Raw data section start
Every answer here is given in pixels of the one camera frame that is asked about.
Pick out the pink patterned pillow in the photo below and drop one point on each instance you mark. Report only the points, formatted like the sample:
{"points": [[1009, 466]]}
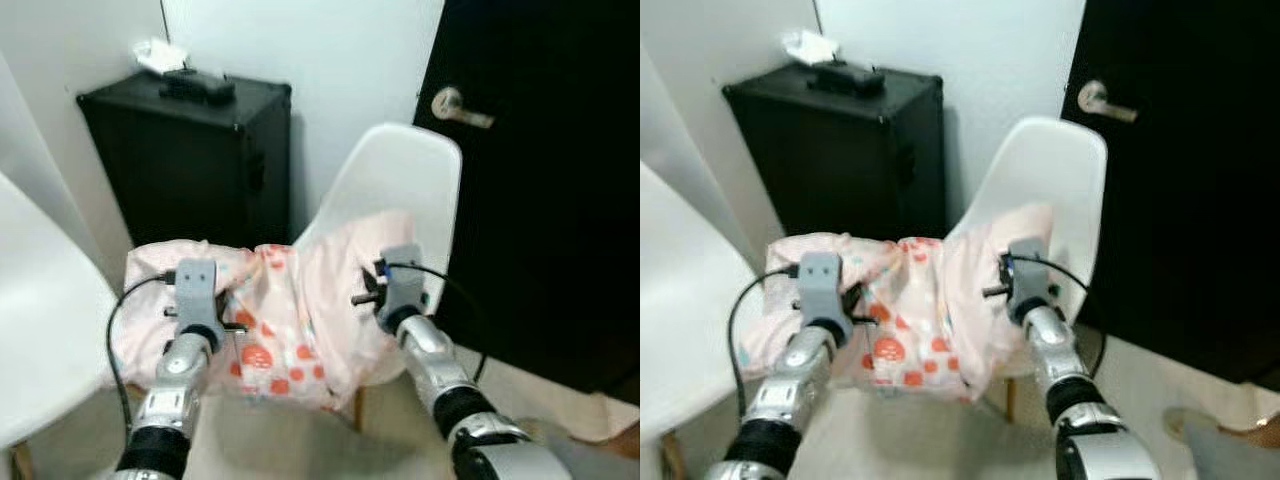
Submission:
{"points": [[920, 300], [285, 300]]}

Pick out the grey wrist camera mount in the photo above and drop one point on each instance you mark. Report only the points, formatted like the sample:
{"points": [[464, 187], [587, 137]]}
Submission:
{"points": [[405, 280], [822, 280], [198, 285], [1030, 275]]}

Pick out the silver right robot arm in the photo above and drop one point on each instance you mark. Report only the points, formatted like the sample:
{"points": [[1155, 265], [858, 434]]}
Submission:
{"points": [[1075, 400], [460, 400]]}

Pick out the black hard case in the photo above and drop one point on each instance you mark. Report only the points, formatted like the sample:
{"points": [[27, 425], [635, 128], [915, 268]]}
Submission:
{"points": [[180, 170], [835, 165]]}

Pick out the crumpled white tissue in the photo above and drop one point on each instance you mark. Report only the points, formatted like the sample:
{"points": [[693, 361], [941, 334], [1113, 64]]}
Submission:
{"points": [[808, 46], [158, 55]]}

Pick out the white plastic shell chair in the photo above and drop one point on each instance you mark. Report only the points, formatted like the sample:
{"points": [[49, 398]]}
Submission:
{"points": [[1050, 165], [400, 170], [40, 320], [690, 300]]}

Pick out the black door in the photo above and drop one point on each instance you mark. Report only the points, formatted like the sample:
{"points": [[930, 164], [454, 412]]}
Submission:
{"points": [[1190, 200], [540, 200]]}

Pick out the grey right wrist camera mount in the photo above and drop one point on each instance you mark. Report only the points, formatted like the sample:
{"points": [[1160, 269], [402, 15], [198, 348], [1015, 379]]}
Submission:
{"points": [[405, 280], [1030, 275]]}

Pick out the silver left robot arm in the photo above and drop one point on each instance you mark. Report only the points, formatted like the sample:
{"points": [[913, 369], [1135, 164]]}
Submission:
{"points": [[175, 390], [790, 390]]}

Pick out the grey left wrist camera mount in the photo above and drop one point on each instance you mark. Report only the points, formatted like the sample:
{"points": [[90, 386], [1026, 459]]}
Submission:
{"points": [[198, 285], [822, 280]]}

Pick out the small black box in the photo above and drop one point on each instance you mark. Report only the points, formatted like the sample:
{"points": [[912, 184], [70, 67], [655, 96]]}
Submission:
{"points": [[197, 87], [846, 79]]}
Raw data section end
• **What the task asks**:
Please return all lines from the records that hold the word "white".

• **Answer section**:
Pick out the crumpled white tissue in the photo above and drop one point on each instance you mark. Report only the points, formatted like the sample:
Pick out the white plastic shell chair in the photo above and drop one point on each instance you mark. Report only the points, formatted like the sample:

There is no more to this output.